Pour les perspectives d’augmentation de la production alimentaire mondiale, c’est une bonne nouvelle en raison de l’amenuisement de la main-d’œuvre agricole dans le monde. D’un autre côté, un développement très rapide de l’automatisation de l’agriculture, ou des politiques publiques qui encourageraient l’adoption de l’automatisation de façon prématurée, pourraient provoquer des changements abrupts de la demande de main-d’œuvre et rompre le lien entre l’automatisation et la disponibilité de la main-d’œuvre. L’automatisation pourrait alors aller de pair avec une hausse du chômage et une baisse ou une stagnation des salaires agricoles à certains endroits et à certains moments.
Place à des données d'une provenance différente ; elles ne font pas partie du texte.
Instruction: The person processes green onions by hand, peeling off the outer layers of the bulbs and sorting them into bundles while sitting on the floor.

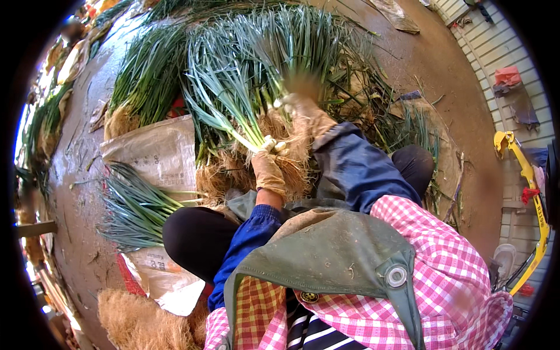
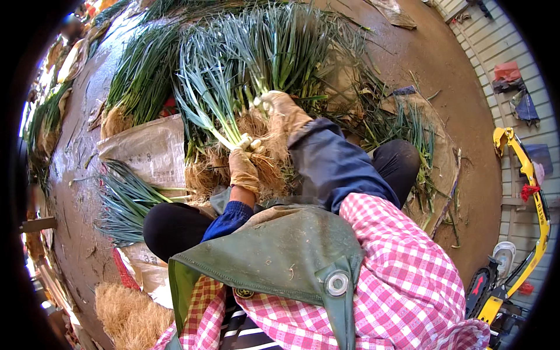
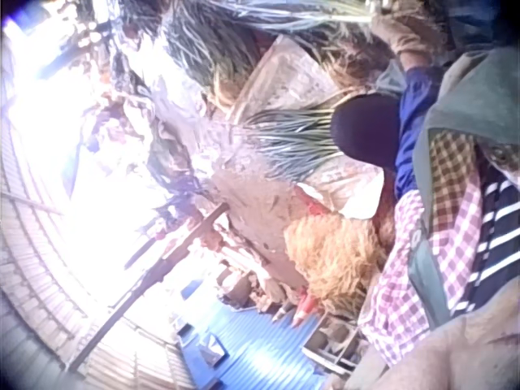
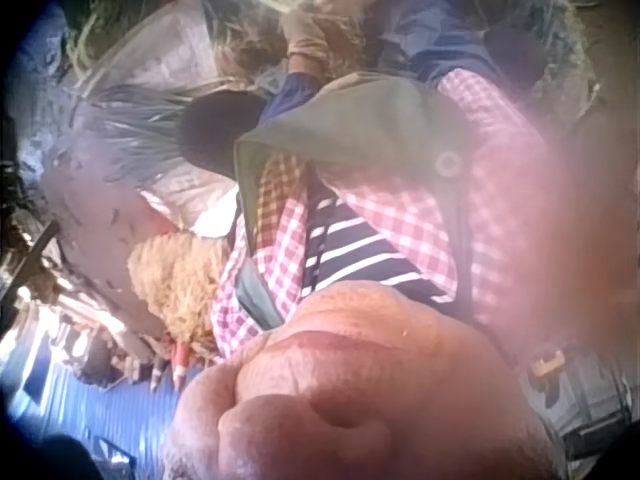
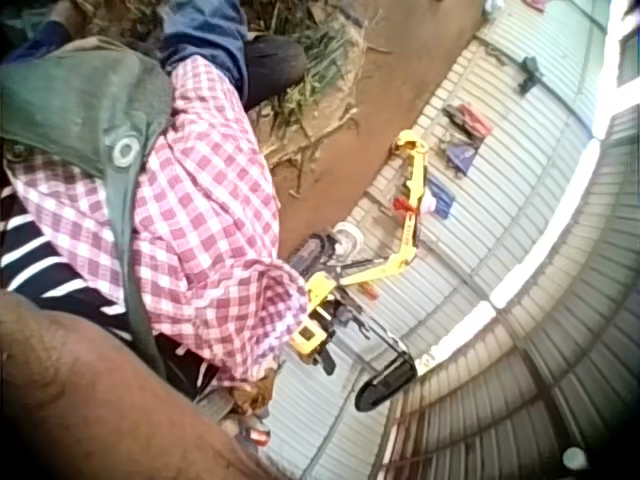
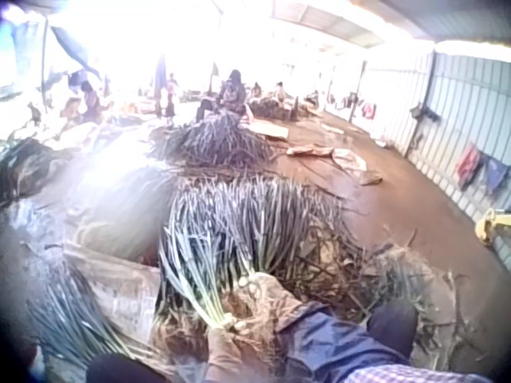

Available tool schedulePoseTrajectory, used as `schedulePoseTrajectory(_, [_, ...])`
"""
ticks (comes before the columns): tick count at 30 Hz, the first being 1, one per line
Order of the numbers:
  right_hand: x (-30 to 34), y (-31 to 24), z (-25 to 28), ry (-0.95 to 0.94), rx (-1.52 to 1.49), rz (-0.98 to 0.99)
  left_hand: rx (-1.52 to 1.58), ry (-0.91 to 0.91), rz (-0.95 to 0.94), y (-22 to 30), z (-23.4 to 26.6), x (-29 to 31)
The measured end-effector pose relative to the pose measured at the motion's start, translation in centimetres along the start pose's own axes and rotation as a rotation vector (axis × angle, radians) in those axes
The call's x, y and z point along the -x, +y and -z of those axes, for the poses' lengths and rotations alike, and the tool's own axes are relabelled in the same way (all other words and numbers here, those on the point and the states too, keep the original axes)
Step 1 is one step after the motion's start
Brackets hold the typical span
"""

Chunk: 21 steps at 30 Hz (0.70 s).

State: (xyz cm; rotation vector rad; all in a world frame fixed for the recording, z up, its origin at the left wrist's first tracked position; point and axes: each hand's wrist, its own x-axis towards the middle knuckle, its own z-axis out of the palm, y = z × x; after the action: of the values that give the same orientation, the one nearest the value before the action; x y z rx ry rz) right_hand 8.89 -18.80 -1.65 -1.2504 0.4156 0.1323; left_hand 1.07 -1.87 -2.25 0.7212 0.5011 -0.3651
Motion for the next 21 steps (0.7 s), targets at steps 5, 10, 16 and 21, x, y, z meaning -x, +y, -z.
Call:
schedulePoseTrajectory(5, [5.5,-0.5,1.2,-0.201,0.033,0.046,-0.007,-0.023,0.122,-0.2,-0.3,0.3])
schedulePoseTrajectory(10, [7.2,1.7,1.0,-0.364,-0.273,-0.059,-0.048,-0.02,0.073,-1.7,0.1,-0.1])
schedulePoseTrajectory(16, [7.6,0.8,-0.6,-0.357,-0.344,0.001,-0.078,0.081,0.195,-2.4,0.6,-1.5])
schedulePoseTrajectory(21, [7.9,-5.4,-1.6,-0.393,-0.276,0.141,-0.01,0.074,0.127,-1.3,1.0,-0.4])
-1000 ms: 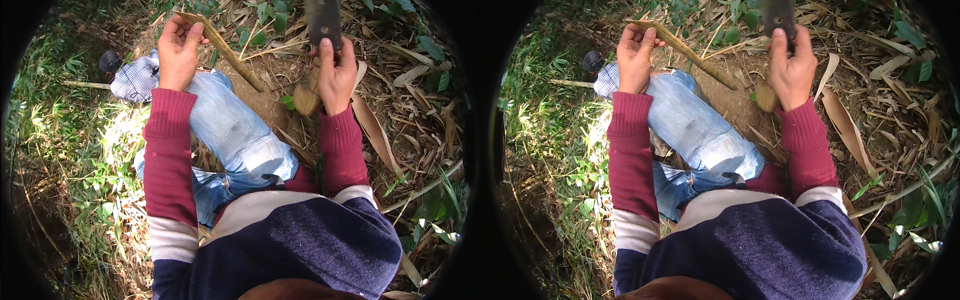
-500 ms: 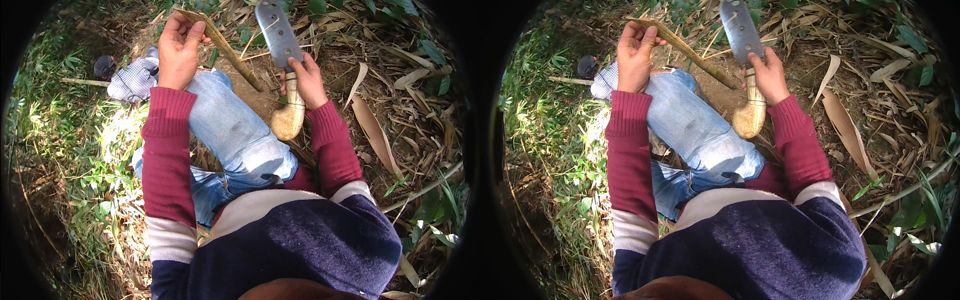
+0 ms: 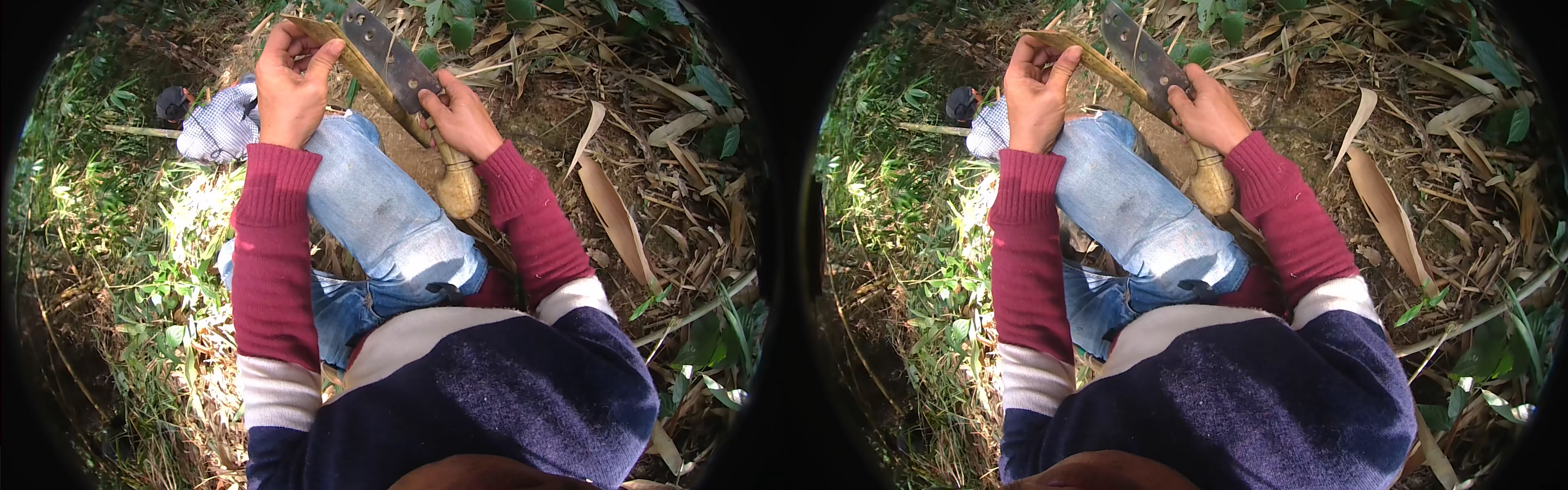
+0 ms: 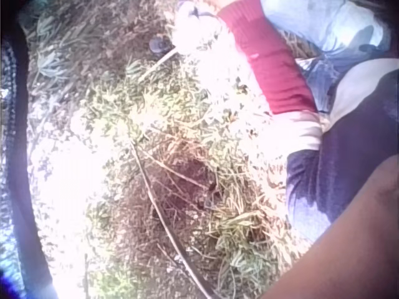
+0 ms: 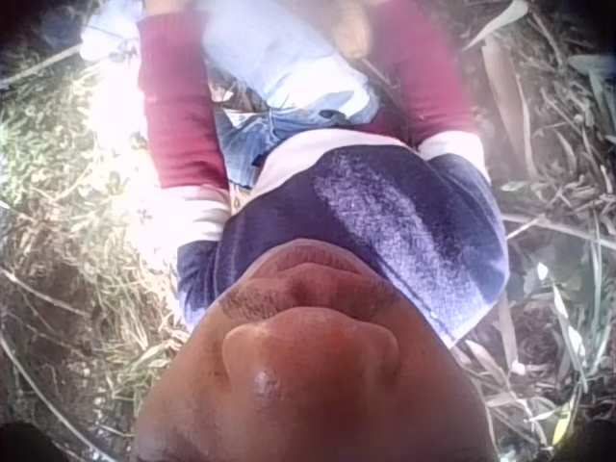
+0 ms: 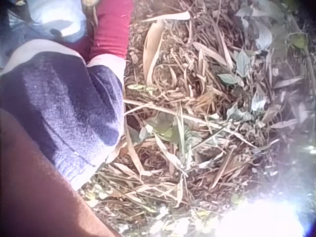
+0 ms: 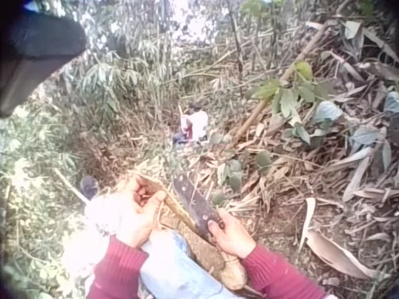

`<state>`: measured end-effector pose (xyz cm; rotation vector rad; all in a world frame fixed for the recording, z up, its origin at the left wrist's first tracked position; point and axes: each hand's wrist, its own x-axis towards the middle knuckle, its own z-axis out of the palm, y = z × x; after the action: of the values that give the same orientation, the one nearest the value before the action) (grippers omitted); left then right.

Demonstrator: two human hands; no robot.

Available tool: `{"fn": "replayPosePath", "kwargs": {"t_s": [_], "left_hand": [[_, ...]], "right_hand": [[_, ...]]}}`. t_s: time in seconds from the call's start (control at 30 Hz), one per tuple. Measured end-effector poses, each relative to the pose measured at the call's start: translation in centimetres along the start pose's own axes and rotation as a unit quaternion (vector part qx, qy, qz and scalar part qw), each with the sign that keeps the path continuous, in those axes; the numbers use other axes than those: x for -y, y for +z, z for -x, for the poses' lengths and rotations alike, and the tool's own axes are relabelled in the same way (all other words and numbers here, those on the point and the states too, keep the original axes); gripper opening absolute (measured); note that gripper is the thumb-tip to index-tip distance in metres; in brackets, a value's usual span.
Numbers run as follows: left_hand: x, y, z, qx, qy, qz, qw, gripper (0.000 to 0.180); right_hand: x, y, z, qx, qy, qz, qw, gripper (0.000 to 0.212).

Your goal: The person sits on the ground in a bamboo grove and uses a large knife to shave and split a long bamboo pole. They repeatedly scrape the surface to smooth it and then split the pole lengthwise into thinner strips.

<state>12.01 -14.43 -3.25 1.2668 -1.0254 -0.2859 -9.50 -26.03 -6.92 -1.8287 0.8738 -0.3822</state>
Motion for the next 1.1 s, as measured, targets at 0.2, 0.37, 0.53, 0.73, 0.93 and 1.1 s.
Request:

Pour les pouvoirs publics, la réaction la plus évidente devrait consister à éviter les distorsions du marché qui encouragent une automatisation prématurée et à faire acquérir sans tarder aux travailleurs les compétences dont ils auront besoin pour accéder à de nouveaux emplois mieux qualifiés. Cela est particulièrement important pour les jeunes et les femmes, qu’un certain nombre d’obstacles techniques, économiques et culturels empêchent de tirer pleinement parti de ces avantages. Compte tenu du risque que l’adoption des technologies par les exploitations agricoles commerciales n’amène les petits producteurs à cesser leur activité, il sera important de protéger les moyens de subsistance des petits exploitants et d’éviter que ceux-ci soient laissés de côté.

Dans ce chapitre, les auteurs ont suggéré des pistes pour encourager une automatisation inclusive de l’agriculture qui fasse une plus large place aux femmes, aux jeunes et aux petits producteurs. Les politiques publiques en matière d’automatisation de l’agriculture ont un rôle à jouer à cet égard, en même temps qu’elles doivent faire en sorte que l’automatisation soit un vecteur de transformation des systèmes agroalimentaires. Le rôle des politiques publiques et de la législation est examiné plus en détail dans le chapitre 5.